Sur la demande de remboursement de la société EURONET:
La société EURONET sera déboutée de sa demande tendant au remboursement des sommes versées en exécution du jugement.
IV – Sur les dépens et l’article 700 du code de procédure civile
Le jugement sera confirmé en ce qu’il a condamné la société EURONET aux dépens et à payer à Madame [ZE] [O] la somme de 2.000 euros au titre des frais irrépétibles.

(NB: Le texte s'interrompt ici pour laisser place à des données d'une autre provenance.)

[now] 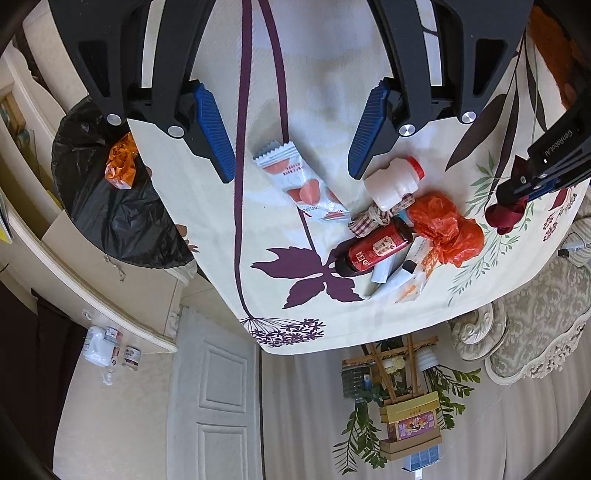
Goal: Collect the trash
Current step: 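Grasp the dark red cloth with the left tool, then grasp the white snack wrapper with the right tool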
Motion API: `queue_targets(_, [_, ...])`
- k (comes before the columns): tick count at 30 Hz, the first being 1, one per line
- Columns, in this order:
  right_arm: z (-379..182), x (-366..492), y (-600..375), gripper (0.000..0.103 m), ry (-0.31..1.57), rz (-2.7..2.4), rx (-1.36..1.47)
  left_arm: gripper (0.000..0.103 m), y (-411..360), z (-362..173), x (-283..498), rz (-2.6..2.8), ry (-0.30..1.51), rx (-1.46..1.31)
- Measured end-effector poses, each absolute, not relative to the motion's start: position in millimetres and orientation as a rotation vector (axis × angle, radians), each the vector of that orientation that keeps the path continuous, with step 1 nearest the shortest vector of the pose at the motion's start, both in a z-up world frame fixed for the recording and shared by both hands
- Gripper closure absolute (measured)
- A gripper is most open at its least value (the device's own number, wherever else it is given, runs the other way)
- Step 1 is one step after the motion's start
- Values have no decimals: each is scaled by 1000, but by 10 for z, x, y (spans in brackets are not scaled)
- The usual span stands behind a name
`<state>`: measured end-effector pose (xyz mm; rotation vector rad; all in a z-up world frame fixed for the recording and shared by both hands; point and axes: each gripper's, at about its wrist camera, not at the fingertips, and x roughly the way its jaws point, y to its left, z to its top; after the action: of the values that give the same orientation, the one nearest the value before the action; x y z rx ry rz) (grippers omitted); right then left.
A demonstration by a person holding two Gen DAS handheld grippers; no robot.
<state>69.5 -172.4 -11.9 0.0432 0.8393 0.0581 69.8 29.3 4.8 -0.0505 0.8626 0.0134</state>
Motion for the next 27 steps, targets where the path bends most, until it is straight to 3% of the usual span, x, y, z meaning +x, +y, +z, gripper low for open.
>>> queue_targets(27, [-155, 845, -1653, 41, 914, 100, 31, 81, 427, 4, 849, 29, 875, -73])
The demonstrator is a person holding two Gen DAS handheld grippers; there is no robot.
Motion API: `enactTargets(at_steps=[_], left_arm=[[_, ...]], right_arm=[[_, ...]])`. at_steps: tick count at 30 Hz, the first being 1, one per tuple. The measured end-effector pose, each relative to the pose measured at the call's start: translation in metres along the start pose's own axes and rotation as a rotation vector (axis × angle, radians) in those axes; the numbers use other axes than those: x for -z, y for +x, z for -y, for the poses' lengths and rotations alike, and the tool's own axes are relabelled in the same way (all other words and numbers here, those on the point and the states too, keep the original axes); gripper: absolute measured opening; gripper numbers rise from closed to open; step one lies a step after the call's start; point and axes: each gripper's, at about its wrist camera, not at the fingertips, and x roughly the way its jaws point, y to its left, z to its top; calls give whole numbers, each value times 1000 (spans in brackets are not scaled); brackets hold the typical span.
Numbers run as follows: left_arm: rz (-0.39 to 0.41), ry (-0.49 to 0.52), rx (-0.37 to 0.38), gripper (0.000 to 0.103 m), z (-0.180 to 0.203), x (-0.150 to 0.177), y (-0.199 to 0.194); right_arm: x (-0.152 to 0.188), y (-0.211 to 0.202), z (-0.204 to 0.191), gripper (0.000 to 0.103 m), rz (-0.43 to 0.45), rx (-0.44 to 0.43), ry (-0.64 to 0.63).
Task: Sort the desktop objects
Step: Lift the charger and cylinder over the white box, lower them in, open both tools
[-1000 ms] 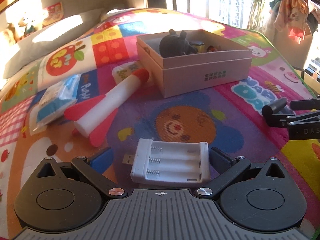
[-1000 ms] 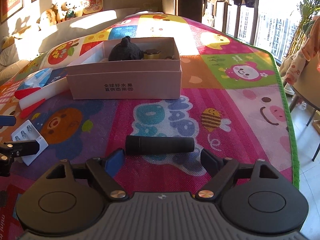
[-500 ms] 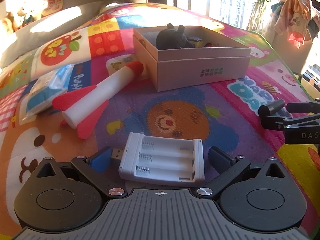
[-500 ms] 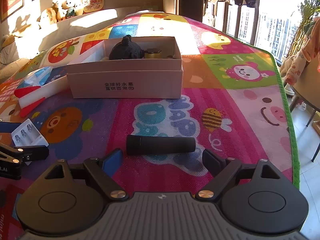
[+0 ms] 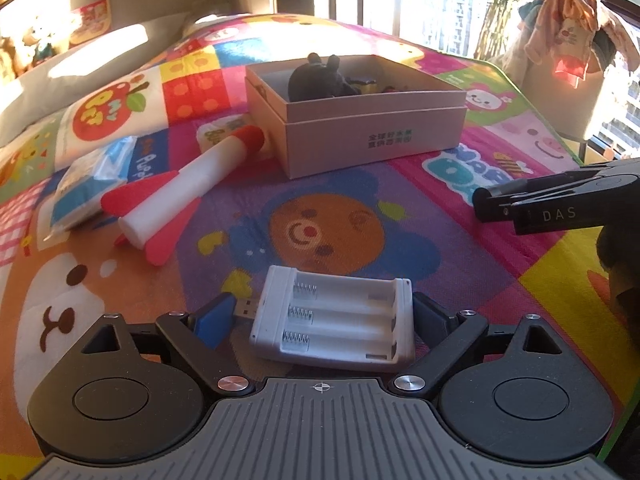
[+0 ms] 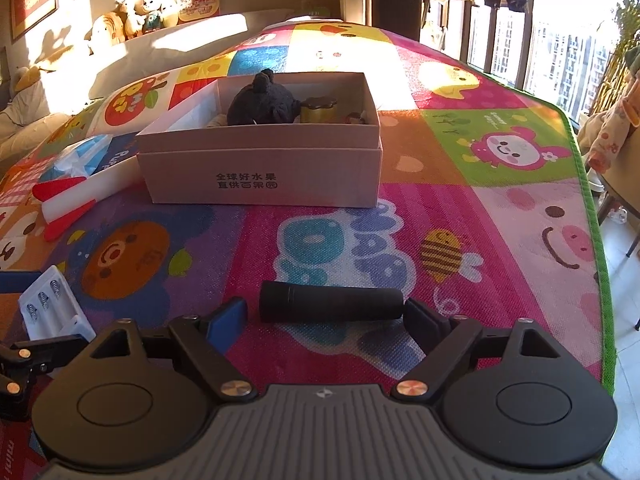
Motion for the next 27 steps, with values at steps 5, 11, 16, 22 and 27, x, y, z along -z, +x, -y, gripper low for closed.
enactTargets(at_steps=[5, 11, 16, 22, 27], left_arm=[[36, -11, 3, 96, -1, -6, -10], [207, 6, -2, 96, -4, -56, -35], [349, 14, 8, 96, -1, -119, -44], [445, -55, 20, 99, 1, -181, -19], [376, -175, 43, 103, -31, -168, 0]], right_arm=[[-5, -11, 6, 75, 9, -9, 5], [-29, -57, 16, 75, 141, 7, -24], [-73, -107, 26, 75, 347, 60, -41], [-127, -129, 31, 75, 465, 88, -21], [-156, -110, 32, 75, 450, 83, -8]])
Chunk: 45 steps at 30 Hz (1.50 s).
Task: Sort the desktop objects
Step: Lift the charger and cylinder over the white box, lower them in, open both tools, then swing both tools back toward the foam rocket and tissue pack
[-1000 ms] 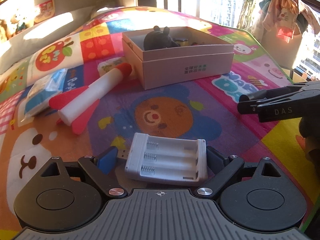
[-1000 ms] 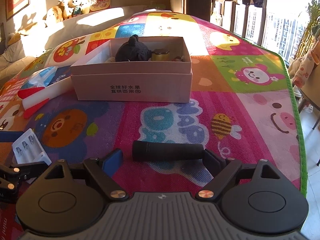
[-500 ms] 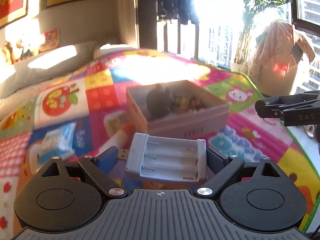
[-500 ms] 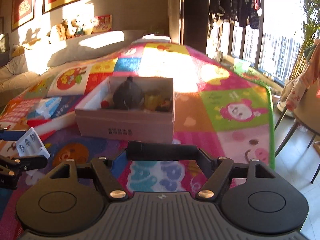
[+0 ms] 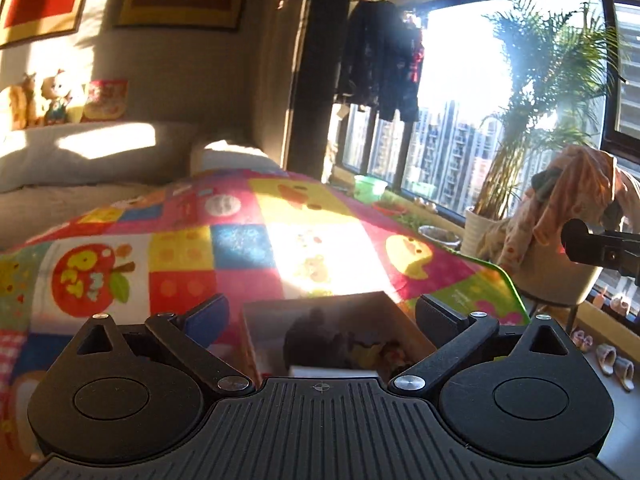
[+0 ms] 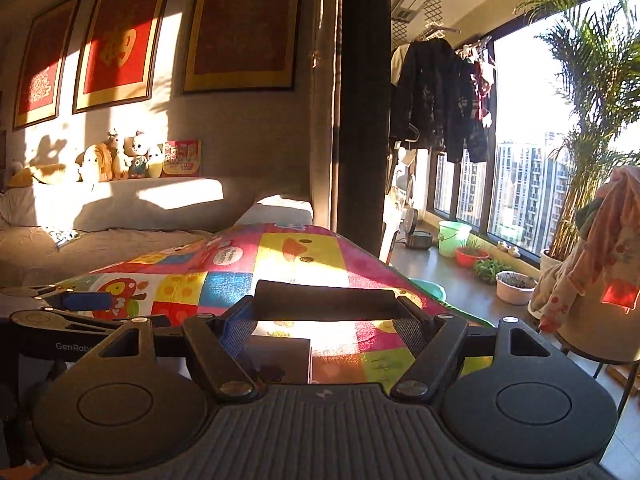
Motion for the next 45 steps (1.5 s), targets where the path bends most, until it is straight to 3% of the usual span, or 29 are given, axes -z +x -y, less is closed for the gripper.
enactTargets(at_steps=[4, 9, 16, 21, 28, 32, 37, 41, 45], left_arm=[[-69, -28, -73, 103, -28, 45, -17], [-143, 44, -131, 103, -40, 99, -45], [-207, 50, -219, 103, -63, 133, -62], [-209, 49, -266, 103, -76, 141, -68], [-197, -21, -322, 103, -94, 139, -73], [-173, 35, -298, 103, -89, 134, -73], [-158, 69, -254, 103, -86, 122, -56], [-176, 92, -250, 101, -87, 114, -32], [-229, 82, -248, 93, -89, 113, -12]], right_arm=[[4, 33, 2, 75, -92, -30, 49], [15, 86, -15, 75, -233, -107, 111], [55, 160, -55, 79, -528, -218, 157], [50, 149, -58, 89, -471, -188, 167], [53, 111, -98, 95, -364, -161, -55], [79, 78, -124, 101, -308, -201, -179], [126, 42, -136, 103, -320, -234, -279], [147, 28, -123, 103, -344, -202, -274], [144, 30, -94, 103, -372, -160, -157]])
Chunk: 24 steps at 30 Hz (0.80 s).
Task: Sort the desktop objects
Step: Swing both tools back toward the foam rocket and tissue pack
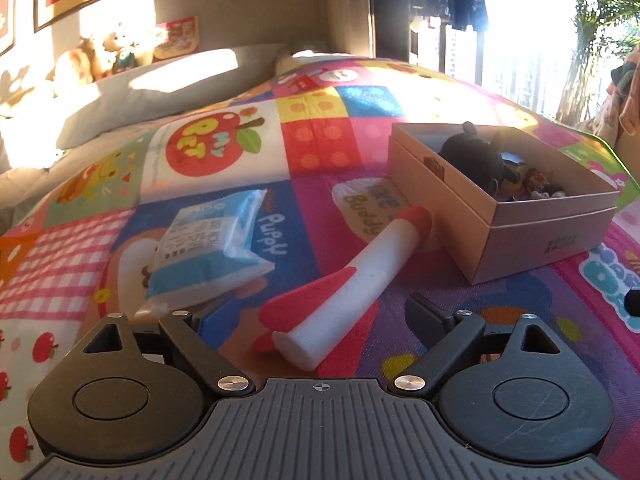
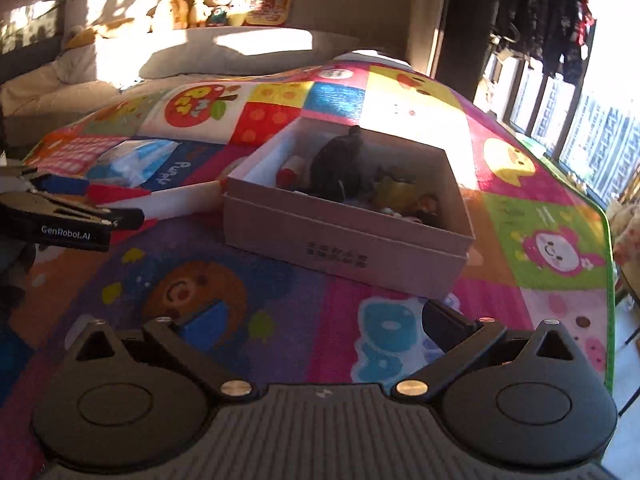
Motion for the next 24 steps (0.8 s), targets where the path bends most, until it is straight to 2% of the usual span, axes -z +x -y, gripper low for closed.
enactTargets(at_steps=[4, 8, 12, 13, 17, 20, 24], left_arm=[[-43, -8, 50, 90, 6, 2, 5], [-45, 31, 133, 92, 21, 8, -9], [-27, 33, 128, 97, 28, 14, -25], [-25, 21, 124, 98, 27, 14, -29], [-21, -25, 98, 100, 21, 15, -36], [-26, -35, 61, 100, 18, 12, -35], [-23, -53, 37, 101, 18, 9, -34]], right_arm=[[2, 7, 37, 103, -14, 51, 176], [16, 20, 77, 103, -31, 124, 385], [41, 28, 114, 103, -63, 128, 616], [47, 25, 118, 103, -40, 111, 641], [61, 14, 112, 103, 16, 126, 668], [65, 8, 91, 103, 53, 128, 675], [63, 2, 50, 103, 62, -40, 692]])
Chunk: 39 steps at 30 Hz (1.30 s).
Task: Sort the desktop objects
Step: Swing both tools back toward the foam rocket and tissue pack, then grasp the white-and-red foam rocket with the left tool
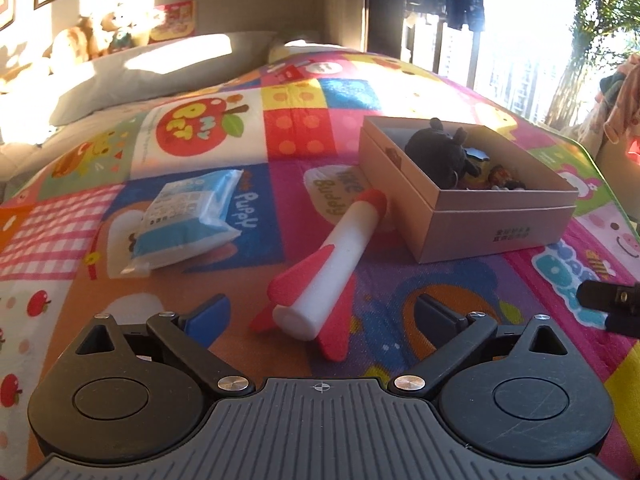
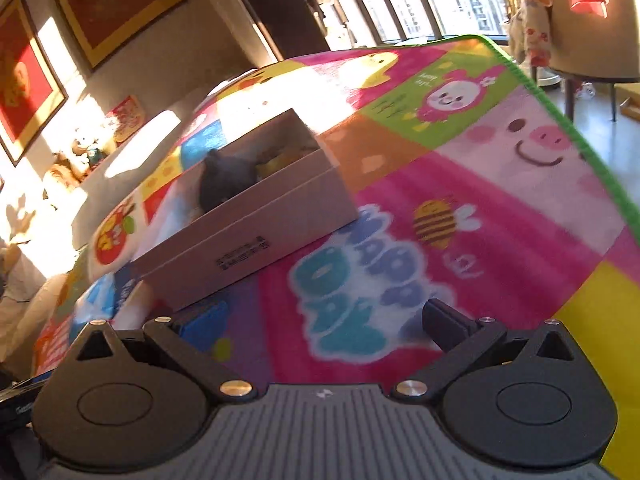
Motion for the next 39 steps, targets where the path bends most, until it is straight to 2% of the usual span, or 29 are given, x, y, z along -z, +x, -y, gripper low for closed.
enactTargets(at_steps=[3, 4, 6, 8, 12, 18, 21, 26, 31, 32, 33, 34, 36, 39], left_arm=[[4, 26, -13, 102, 5, -1, 5], [-2, 36, -19, 102, 8, -2, 7], [-3, 48, -5, 102, 13, -2, 6], [14, 60, 27, 102, 20, -3, 1], [22, 65, 96, 102, 37, -1, -6], [54, 114, 24, 103, 51, -1, -2], [68, 119, -30, 103, 48, -5, 2], [98, 166, -65, 103, 40, -13, 1], [50, 172, -67, 102, 31, -19, 16], [36, 179, -68, 101, 30, -19, 21], [22, 187, -69, 95, 30, -19, 26], [1, 198, -68, 85, 31, -19, 32], [-34, 203, -62, 76, 30, -20, 41], [-61, 183, -59, 73, 26, -20, 49]], right_arm=[[15, 0, -30, 103, -60, -117, -64], [15, 1, -37, 103, -70, -132, -103], [14, 5, -51, 103, -72, -86, -203], [8, 15, -58, 103, -93, 12, -290], [-8, 29, -44, 103, -90, 153, -324], [-29, 38, -9, 103, -62, 260, -309], [-34, 41, 3, 103, -62, 272, -294], [-33, 43, 2, 103, -63, 273, -316], [-31, 47, -3, 103, -75, 304, -351], [-31, 47, -3, 103, -75, 303, -350], [-31, 47, -3, 103, -75, 302, -350], [-31, 47, -3, 103, -75, 302, -349], [-31, 47, -3, 103, -75, 302, -350], [-31, 47, -3, 103, -75, 301, -350]])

A hauteur de cour, la société EURONET sera tenue aux dépens et elle sera condamnée, en équité, à payer à Madame [ZE] [O] la somme de 2.000 euros au titre de l’article 700 du code de procédure civile, sa demande à ce titre étant rejetée.
Par ces motifs
La cour, statuant publiquement et contradictoirement, après en avoir délibéré conformément à la loi,
Infirme le jugement en ce qu’il :
— a débouté Madame [ZE] [O] de sa demande au titre des heures supplémentaires et des congés payés afférents ;
— l’a déboutée de sa demande de dommages et intérêts pour licenciement sans cause réelle et sérieuse ;
— a assorti d’une astreinte la remise des documents de fin de contrat sauf à préciser que l’attestation est destinée à France Travail ;
Le confirme pour le surplus,
Statuant à nouveau et y ajoutant,
Condamne la SAS EURONET PROPRETE & SERVICES à payer à Madame [ZE] [O] les sommes suivantes :
— 679,78 euros bruts au titre des heures supplémentaires du mois de février 2022, outre la somme de 67,97 euros bruts au titre des congés payés afférents ;
— 352,98 euros bruts au titre des heures supplémentaires du mois de mars 2022, outre la somme de 35,29 euros bruts au titre des congés payés afférents ;
— 1.040,52 euros bruts au titre des heures supplémentaires du mois d’avril 2022, outre la somme de 104,05 euros bruts au titre des congés payés afférents;
— 177,25 euros bruts au titre des heures supplémentaires du mois de mai 2022, outre la somme de 17,72 euros bruts au titre des congés payés afférents ;
— 11.227,02 euros à titre de dommages et intérêts pour licenciement sans cause réelle et sérieuse ;
Dit n’y avoir lieu à astreinte ;
Condamne la SAS EURONET PROPRETE & SERVICES à rembourser à l’organisme intéressé, dans la limite de six mois, les indemnités chômage versées à la salariée, du jour de son licenciement à celui de la présente décision ;
Rappelle que les condamnations sont prononcées sous déduction des éventuelles cotisations sociales et salariales applicables ;
Condamne la SAS EURONET PROPRETE & SERVICES à payer à Madame [ZE] [O] la somme de 2.000 euros au titre de l’article 700 du code de procédure civile ;
Condamne la SAS EURONET PROPRETE & SERVICES aux dépens d’appel;
Déboute les parties du surplus de leurs demandes.